At Storj, we are relentlessly pursuing the best system we can. Of course, we've still got work to do. This document is intended to address the known limitations of the product (with regard to security, performance, availability, ease of use, economics, and more) that we are busy trying to address.
There are also some instances where we’ve made what we think are thoughtful compromises between competing goals (e.g., completeness vs. time to release, security vs. ease of use, decentralization vs. economics). Still, some users might disagree with those choices.
There are also some circumstances where, to support certain use cases or to work with outside systems (e.g., to support certain common S3 usage patterns), we’ve had to give users options, and some of those options represent compromises.
While we think we’ve made the right trade-offs, we don’t want to substitute our judgments for yours.
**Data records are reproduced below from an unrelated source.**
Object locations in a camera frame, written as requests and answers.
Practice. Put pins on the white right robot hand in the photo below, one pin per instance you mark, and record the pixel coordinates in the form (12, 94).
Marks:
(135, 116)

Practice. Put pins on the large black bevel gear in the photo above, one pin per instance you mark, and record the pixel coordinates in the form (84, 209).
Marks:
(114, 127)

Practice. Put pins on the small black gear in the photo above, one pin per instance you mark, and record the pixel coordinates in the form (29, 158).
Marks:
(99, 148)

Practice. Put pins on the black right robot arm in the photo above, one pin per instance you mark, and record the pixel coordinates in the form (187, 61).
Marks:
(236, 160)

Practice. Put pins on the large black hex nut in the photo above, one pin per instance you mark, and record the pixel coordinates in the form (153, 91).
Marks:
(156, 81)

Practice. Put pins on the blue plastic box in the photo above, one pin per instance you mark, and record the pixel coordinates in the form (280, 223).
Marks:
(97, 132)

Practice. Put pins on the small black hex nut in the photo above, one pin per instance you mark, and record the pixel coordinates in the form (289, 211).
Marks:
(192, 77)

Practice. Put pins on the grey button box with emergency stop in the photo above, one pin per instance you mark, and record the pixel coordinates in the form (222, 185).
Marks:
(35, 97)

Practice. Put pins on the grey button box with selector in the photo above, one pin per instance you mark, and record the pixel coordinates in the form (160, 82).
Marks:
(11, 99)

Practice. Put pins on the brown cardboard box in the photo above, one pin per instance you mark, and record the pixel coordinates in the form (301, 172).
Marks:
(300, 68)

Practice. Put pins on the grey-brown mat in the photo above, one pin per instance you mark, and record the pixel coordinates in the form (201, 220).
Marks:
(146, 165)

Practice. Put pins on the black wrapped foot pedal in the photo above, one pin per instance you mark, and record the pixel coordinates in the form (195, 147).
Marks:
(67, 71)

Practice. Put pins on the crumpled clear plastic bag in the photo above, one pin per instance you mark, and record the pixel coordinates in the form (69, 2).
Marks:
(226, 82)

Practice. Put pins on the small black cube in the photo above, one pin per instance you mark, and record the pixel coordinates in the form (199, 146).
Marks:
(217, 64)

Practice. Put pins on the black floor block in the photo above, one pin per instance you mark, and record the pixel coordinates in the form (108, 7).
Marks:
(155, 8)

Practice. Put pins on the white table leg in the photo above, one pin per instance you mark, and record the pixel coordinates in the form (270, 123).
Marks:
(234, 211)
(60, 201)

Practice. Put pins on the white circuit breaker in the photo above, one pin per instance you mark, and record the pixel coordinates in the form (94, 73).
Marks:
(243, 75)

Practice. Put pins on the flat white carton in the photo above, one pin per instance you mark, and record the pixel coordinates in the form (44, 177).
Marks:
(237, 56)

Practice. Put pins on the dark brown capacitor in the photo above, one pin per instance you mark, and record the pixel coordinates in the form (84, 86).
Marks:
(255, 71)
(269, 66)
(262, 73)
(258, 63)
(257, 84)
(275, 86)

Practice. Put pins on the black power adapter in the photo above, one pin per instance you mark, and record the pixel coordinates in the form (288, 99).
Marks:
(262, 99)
So:
Read below for some important information on
We aim to be the most privacy-respecting cloud storage solution out there. We’ve tried to design a system where we can’t see or mine user data and collect the bare minimum of data, including minimizing our use of cookies. We only collect the minimum data we need to build and operate a world-class object storage service developers love, and we do not sell your data or share it with third parties. Some details:
While the above is an overview, you should acquaint yourself with our official privacy policy, rather than relying solely on summaries like this.
II. SECURITY/ENCRYPTION
We have published extensive documentation on our use of encryption and the security features for access management to enable developers to build more secure and private applications. There are three main architectural choices for users when using Storj DCS Uplink:
1) Libuplink: Our native library and the partner tools that use it (e.g., Rclone, CLI, Filezilla)
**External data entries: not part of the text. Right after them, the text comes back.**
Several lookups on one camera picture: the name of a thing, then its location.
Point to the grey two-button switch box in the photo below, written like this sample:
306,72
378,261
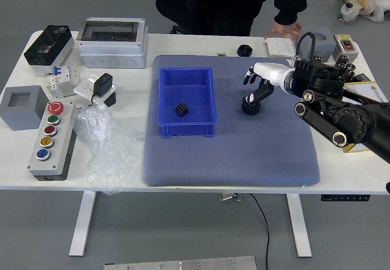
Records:
345,43

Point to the blue plastic box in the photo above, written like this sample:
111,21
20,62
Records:
195,99

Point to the grey-blue table mat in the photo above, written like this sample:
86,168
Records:
231,154

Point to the brown cylindrical capacitor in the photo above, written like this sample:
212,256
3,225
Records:
342,61
317,58
349,73

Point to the person's left hand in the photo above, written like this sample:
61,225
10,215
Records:
286,30

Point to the black table control panel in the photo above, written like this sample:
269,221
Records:
344,197

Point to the white enclosure with clear lid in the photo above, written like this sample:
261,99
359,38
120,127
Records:
112,49

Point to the white and blue circuit breaker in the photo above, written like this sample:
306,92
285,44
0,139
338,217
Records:
62,79

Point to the small black gear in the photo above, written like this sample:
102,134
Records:
182,110

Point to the small black block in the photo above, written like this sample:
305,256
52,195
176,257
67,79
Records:
111,100

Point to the person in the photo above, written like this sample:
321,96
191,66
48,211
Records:
228,2

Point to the white enclosure with black lid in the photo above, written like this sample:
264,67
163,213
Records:
48,46

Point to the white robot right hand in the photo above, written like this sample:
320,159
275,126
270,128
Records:
271,72

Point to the white socket plate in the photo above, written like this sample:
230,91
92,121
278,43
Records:
83,88

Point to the white table leg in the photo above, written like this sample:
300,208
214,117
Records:
82,224
300,227

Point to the grey block with round hole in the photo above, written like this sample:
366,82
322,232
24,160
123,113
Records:
323,47

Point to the grey block with square hole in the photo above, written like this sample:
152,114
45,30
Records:
19,111

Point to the flat black module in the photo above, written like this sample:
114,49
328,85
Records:
364,77

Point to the white wall switch plate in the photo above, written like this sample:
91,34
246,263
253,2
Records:
280,47

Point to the big black gear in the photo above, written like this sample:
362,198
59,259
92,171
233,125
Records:
251,110

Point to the black round nut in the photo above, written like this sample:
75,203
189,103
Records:
244,50

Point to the black power adapter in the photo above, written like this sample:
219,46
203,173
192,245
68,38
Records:
102,84

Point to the clear plastic bag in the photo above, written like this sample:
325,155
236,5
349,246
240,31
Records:
106,148

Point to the person's left forearm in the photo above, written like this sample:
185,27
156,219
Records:
291,8

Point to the black office chair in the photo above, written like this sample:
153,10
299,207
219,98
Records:
166,5

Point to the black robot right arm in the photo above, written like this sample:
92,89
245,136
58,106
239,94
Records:
350,117

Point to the grey metal plate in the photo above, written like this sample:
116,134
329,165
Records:
182,264

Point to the metal bracket under table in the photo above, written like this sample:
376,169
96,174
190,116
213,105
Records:
230,197

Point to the grey five-button control station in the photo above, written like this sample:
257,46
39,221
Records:
50,139

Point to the yellow and white cardboard box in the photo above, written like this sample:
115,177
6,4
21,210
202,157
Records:
377,94
2) Gateway ST:: An S3 Gateway that you host yourself
3) Gateway MT: A multi-tenant gateway that Storj hosts. Gateway MT also underlies the Web UI Filebrowser and Shared URLs.
There are some important differences in the use of encryption between these options.
Regardless of whether you are using Libuplink, Gateway ST, or Gateway MT, data is encrypted before it goes to the Storage Nodes. Encrypted data is broken into segments. Those segments are divided into erasure-coded pieces. Pieces are distributed to Nodes (unless it is an inline segment, see below). The Nodes just see an encrypted piece. 29 pieces are needed just to recreate an encrypted segment—[See Section 4.11 of the whitepaper for more information on encryption].
We also utilize metadata masking to ensure there is a minimal amount of metadata that anyone (including Storj) can use to compromise or mine your data. However, for usability sake, certain metadata is not masked (e.g., bucket names, size, created time.) [See Section 4.9 of the whitepaper].
In the case of libuplink and Gateway ST, you generate the keys to encrypt your data at rest and only you hold those encryption keys. Storj never sees the keys. So, there is no way (even if we wanted to do so) to see your data or share it with a third party. This is called End-to-End Encryption (E2E), and it is by default the only option we support on Libuplink and Gateway ST.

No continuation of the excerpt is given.